▶ _WHAT YOU WILL DO_: When a line of the entries below contains "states", it counts once; state how many such lines there are and nothing else.

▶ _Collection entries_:
########
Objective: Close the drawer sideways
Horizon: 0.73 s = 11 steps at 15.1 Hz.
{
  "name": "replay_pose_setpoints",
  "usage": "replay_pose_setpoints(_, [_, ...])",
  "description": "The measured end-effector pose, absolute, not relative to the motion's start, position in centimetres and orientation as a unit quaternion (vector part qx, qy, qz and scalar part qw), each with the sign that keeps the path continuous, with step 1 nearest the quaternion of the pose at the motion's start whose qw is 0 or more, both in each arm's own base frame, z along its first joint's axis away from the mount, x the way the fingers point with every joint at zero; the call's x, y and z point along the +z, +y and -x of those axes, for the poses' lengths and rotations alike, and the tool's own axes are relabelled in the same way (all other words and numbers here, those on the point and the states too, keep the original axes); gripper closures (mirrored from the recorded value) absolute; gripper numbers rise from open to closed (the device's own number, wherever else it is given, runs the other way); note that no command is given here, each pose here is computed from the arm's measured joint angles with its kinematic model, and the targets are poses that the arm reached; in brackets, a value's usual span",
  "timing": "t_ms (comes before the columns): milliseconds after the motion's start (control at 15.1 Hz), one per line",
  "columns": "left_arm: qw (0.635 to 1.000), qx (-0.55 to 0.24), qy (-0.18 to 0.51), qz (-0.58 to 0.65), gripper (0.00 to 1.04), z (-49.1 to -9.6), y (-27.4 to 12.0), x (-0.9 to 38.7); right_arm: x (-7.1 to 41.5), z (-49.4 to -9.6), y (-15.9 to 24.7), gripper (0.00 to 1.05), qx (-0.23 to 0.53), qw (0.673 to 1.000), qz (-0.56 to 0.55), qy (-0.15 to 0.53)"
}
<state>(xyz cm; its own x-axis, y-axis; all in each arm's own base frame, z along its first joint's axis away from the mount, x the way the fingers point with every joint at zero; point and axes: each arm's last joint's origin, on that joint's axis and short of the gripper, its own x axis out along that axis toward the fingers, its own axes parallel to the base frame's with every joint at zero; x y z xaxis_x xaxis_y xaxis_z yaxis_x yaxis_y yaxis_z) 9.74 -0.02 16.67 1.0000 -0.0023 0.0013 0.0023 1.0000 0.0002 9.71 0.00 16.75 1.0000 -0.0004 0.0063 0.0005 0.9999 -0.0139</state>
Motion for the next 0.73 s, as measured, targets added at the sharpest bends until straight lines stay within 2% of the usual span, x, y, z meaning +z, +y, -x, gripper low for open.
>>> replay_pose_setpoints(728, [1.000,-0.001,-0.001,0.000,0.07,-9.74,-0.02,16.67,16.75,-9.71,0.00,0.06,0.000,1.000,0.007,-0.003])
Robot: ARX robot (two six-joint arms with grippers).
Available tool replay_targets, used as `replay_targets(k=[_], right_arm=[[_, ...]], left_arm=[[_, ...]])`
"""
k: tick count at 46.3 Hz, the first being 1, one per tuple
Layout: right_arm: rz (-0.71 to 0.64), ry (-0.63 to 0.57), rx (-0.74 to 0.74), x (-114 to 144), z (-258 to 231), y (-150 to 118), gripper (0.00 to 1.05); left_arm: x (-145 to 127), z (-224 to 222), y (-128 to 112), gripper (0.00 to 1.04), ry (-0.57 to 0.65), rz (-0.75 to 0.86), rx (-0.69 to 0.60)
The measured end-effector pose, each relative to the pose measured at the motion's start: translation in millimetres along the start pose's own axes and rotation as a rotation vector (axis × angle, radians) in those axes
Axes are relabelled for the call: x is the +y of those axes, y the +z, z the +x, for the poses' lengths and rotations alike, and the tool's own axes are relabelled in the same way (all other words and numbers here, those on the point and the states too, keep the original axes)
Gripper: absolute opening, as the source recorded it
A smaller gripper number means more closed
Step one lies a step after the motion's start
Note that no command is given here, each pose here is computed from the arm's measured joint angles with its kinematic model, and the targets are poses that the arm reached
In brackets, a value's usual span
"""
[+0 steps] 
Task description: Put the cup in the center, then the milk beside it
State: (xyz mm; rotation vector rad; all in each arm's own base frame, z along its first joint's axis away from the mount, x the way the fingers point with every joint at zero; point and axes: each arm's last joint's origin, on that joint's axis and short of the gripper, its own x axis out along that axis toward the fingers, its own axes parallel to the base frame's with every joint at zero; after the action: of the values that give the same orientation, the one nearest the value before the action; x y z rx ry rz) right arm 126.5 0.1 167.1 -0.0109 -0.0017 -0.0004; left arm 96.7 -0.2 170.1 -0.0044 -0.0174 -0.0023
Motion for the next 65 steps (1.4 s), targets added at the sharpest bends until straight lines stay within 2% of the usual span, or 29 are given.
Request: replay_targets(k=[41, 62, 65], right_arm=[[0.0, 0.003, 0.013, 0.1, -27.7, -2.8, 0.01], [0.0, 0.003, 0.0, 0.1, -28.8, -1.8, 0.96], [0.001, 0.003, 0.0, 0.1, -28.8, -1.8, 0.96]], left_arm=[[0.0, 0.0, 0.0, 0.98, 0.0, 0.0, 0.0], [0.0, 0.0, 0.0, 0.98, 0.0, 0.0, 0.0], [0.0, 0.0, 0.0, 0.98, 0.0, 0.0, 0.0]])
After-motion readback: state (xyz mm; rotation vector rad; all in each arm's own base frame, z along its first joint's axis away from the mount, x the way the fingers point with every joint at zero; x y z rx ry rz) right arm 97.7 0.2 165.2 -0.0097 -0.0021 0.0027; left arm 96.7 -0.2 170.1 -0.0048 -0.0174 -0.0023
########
▶ _SOLUTION BELOW_: 2